DIRECTIONS FOR THIS TASK –
The required output is the complete listing, copied word for word.

= = = = = = =

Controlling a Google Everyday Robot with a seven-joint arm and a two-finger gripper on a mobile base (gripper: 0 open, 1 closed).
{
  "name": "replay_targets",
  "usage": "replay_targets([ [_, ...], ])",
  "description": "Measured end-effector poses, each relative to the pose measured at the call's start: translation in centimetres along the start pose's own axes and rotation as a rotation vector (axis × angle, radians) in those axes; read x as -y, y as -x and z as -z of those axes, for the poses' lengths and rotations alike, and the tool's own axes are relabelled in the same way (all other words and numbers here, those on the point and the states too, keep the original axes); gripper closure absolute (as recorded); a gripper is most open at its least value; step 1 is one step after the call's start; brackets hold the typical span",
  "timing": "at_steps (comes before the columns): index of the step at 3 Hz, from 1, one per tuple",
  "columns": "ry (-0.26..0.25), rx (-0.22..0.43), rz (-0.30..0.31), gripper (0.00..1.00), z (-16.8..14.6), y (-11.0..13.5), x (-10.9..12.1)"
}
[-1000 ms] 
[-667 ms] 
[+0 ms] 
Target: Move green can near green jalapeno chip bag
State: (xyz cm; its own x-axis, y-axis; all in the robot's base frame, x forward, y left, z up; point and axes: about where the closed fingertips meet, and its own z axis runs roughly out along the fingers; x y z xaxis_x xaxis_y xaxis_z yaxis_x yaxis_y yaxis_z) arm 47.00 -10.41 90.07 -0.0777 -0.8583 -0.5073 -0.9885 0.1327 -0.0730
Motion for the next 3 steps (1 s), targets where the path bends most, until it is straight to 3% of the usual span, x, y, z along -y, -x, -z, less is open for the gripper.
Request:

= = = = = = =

OUTPUT OF THE EXERCISE –
Controlling a Google Everyday Robot with a seven-joint arm and a two-finger gripper on a mobile base (gripper: 0 open, 1 closed).
{
  "name": "replay_targets",
  "usage": "replay_targets([ [_, ...], ])",
  "description": "Measured end-effector poses, each relative to the pose measured at the call's start: translation in centimetres along the start pose's own axes and rotation as a rotation vector (axis × angle, radians) in those axes; read x as -y, y as -x and z as -z of those axes, for the poses' lengths and rotations alike, and the tool's own axes are relabelled in the same way (all other words and numbers here, those on the point and the states too, keep the original axes); gripper closure absolute (as recorded); a gripper is most open at its least value; step 1 is one step after the call's start; brackets hold the typical span",
  "timing": "at_steps (comes before the columns): index of the step at 3 Hz, from 1, one per tuple",
  "columns": "ry (-0.26..0.25), rx (-0.22..0.43), rz (-0.30..0.31), gripper (0.00..1.00), z (-16.8..14.6), y (-11.0..13.5), x (-10.9..12.1)"
}
[-1000 ms] 
[-667 ms] 
[+0 ms] 
Target: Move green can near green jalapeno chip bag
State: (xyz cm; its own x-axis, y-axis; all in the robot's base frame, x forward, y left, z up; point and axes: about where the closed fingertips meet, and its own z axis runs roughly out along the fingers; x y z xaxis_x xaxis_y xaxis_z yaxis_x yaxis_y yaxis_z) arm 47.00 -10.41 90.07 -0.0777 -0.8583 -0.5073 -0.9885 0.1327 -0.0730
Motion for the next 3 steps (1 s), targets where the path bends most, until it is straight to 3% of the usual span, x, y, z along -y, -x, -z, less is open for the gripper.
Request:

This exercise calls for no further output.